Renan Fonseca reconheceu que a Ponte Preta – 12ª colocada na tabela de classificação com 15 pontos – precisa ajustar todos os setores do campo. “Temos que ajustar a equipe de maneira geral, não estamos tendo tempo para trabalhar por causa dessa maratona de jogos e após esse último jogo tivemos um período de descanso e essa semana será decisiva para ajustarmos defesa, meio-campo e ataque para darmos uma arrancada na competição”, analisou.
Revelado pela própria Ponte Preta, Renan Fonseca exaltou os demais companheiros de zaga e quer solidificar o setor, bem como foi visto no início da temporada, quando a Macaca chegou a ter a melhor defesa do Campeonato Paulista.
“A Ponte está muito bem servida de zagueiros, tanto os mais novos como os experinetes. O mais importante é estar ajustado ali para sofrer menos gols. No começo do ano tinhamos uma defesa sólida, temos um período para fazer isso e buscar um equilibrio entre defesa, meio e ataque”, disse.
Com quatro cartões vermelhos no Campeonato Brasileiro da Série B, a Ponte Preta é a segunda equipe que mais recebeu esse tipo de advertência no torneio. Para Renan Fonseca, é preciso que os atletas conversem entre si para minimizar as perdas durante a competição.
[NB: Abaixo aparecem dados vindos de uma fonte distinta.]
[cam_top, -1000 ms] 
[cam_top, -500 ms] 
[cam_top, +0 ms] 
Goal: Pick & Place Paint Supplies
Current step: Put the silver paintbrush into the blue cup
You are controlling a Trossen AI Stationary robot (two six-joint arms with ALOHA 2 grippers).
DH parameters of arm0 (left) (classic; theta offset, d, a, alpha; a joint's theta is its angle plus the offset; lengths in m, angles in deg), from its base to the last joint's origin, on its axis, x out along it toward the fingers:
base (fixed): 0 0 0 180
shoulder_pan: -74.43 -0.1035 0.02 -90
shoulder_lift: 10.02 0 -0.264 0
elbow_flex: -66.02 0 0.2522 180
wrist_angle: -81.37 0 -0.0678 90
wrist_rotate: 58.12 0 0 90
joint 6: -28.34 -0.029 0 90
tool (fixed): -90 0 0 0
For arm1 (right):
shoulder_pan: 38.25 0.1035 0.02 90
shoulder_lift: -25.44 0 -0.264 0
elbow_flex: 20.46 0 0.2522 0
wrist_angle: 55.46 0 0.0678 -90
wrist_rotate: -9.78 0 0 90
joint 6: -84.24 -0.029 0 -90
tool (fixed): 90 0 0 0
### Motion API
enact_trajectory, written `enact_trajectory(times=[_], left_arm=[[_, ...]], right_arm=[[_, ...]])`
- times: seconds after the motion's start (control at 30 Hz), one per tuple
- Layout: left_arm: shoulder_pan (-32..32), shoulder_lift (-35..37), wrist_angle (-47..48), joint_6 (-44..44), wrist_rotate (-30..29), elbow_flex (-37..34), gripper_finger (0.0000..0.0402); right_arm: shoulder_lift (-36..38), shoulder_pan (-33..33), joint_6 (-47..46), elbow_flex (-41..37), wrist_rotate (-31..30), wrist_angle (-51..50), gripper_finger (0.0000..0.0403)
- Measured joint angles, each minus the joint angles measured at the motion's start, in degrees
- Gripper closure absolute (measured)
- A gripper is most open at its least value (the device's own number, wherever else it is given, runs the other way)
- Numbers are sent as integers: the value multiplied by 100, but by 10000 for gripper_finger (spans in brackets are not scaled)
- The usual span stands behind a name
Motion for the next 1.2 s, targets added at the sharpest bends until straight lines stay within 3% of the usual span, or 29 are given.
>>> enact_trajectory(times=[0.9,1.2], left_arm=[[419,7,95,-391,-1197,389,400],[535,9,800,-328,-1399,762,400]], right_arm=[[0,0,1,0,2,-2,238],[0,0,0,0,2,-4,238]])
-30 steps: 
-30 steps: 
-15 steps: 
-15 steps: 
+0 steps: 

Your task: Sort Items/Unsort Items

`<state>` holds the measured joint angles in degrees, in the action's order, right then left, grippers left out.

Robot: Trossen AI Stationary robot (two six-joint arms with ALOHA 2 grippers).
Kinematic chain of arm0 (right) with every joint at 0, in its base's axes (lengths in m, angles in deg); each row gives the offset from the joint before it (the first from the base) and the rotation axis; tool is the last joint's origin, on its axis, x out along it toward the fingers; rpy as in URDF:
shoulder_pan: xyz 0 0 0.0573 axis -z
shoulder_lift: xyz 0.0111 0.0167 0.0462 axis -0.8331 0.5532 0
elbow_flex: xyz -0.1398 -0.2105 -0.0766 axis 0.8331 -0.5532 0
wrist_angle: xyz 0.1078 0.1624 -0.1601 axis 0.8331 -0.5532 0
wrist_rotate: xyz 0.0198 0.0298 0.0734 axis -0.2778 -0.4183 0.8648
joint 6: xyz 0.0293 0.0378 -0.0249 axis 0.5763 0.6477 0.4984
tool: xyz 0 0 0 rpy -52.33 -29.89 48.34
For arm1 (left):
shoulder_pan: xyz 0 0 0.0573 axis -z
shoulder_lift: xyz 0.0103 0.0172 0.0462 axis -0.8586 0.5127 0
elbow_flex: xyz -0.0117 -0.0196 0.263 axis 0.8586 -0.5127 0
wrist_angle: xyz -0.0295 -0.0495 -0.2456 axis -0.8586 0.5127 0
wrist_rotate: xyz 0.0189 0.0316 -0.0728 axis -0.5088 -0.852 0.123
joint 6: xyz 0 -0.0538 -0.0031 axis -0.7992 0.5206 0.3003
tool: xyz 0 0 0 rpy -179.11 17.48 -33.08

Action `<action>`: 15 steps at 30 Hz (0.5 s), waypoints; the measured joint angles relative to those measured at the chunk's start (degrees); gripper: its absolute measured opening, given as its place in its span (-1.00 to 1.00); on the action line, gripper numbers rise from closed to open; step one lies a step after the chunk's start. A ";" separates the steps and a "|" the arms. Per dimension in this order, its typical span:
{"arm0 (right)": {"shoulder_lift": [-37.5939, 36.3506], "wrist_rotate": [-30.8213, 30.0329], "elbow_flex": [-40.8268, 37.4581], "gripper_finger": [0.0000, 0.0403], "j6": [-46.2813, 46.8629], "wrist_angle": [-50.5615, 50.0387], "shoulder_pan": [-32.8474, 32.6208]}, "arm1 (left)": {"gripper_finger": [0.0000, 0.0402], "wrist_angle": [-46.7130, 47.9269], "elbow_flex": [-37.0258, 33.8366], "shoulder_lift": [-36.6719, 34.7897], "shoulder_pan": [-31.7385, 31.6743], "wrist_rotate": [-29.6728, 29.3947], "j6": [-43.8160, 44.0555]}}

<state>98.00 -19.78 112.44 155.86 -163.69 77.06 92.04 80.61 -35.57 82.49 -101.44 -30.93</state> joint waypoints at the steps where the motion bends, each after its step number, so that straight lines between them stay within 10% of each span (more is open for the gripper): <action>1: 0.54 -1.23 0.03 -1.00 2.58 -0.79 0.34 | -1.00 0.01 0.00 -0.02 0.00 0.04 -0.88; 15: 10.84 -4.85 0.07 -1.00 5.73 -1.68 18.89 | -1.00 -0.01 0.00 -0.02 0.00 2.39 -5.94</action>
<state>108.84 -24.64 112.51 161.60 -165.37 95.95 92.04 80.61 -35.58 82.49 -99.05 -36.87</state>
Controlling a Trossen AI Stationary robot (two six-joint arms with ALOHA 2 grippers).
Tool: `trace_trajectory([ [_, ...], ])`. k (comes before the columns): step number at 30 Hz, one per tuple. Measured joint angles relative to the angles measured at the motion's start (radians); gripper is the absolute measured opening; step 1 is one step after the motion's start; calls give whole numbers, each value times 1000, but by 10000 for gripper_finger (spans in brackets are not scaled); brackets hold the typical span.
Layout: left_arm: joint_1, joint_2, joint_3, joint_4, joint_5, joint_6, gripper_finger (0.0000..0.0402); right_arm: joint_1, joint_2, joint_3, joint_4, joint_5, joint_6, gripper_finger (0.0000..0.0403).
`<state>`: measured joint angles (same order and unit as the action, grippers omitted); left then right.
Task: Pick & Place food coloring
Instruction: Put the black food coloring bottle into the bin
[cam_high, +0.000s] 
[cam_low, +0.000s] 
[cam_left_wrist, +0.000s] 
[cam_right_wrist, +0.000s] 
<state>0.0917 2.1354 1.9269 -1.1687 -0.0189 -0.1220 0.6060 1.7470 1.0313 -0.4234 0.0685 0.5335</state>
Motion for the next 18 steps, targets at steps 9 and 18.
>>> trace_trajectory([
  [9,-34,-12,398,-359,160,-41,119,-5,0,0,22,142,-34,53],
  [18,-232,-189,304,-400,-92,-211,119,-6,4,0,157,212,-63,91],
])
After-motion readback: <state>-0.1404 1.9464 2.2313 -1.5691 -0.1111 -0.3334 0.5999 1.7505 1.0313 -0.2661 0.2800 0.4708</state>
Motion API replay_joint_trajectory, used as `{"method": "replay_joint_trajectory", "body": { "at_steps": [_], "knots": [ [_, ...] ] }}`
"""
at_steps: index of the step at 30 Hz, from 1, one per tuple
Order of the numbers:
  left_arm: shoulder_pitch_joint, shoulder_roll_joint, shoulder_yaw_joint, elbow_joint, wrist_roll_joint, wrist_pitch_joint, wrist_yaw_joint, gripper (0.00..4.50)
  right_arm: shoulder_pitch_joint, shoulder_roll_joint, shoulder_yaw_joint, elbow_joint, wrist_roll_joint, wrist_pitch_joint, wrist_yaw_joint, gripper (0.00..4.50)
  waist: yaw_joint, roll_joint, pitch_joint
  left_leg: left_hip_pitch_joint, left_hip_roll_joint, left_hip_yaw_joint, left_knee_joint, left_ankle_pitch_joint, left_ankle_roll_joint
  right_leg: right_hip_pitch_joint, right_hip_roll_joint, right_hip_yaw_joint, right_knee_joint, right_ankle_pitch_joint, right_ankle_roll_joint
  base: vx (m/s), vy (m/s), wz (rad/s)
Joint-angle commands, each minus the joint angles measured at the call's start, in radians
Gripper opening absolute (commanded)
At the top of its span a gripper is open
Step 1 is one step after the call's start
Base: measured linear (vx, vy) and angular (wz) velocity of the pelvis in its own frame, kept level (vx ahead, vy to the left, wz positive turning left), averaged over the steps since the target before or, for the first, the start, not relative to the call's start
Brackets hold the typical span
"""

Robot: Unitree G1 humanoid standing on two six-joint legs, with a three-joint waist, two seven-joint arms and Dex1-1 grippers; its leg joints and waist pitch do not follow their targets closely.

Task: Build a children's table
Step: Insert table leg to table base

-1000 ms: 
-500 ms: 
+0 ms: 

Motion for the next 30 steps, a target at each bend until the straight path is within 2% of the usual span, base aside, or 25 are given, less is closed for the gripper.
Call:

“É uma coincidência essas expulsões. Temos que buscar o equilíbrio, é uma dificuldade jogar sem torcida. É uma questão de ajuste, conversarmos entre nós jogadores para sofrer menos com isso e não dar mais essa brecha”, afirmou.
Para a partida diante do Figueirense, a Ponte Preta não poderá contar com o volante Paulinho e com o lateral-esquerdo Orinho, que foram expulsos contra o CSA e não poderão viajar para Santa Catarina.